_ASSIGNMENT:_
Reproduce the listing below precisely, leaving every line intact.

_THE DATA:_
▼

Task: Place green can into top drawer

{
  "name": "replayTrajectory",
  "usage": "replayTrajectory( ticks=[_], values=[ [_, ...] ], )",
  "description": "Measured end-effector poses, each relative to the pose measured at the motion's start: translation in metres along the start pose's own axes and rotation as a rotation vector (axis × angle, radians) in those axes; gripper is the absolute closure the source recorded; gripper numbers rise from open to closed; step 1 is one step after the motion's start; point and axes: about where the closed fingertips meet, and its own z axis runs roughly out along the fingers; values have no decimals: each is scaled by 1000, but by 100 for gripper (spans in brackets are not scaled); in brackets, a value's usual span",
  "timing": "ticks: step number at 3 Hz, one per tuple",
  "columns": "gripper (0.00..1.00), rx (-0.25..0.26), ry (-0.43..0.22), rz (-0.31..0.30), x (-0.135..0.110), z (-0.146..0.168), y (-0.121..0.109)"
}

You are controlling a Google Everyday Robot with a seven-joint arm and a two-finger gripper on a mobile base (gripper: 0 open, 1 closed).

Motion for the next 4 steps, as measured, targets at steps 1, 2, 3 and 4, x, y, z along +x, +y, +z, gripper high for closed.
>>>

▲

_REPLY:_
Task: Place green can into top drawer

{
  "name": "replayTrajectory",
  "usage": "replayTrajectory( ticks=[_], values=[ [_, ...] ], )",
  "description": "Measured end-effector poses, each relative to the pose measured at the motion's start: translation in metres along the start pose's own axes and rotation as a rotation vector (axis × angle, radians) in those axes; gripper is the absolute closure the source recorded; gripper numbers rise from open to closed; step 1 is one step after the motion's start; point and axes: about where the closed fingertips meet, and its own z axis runs roughly out along the fingers; values have no decimals: each is scaled by 1000, but by 100 for gripper (spans in brackets are not scaled); in brackets, a value's usual span",
  "timing": "ticks: step number at 3 Hz, one per tuple",
  "columns": "gripper (0.00..1.00), rx (-0.25..0.26), ry (-0.43..0.22), rz (-0.31..0.30), x (-0.135..0.110), z (-0.146..0.168), y (-0.121..0.109)"
}

You are controlling a Google Everyday Robot with a seven-joint arm and a two-finger gripper on a mobile base (gripper: 0 open, 1 closed).

Motion for the next 4 steps, as measured, targets at steps 1, 2, 3 and 4, x, y, z along +x, +y, +z, gripper high for closed.
>>>

No further output remains for this exercise.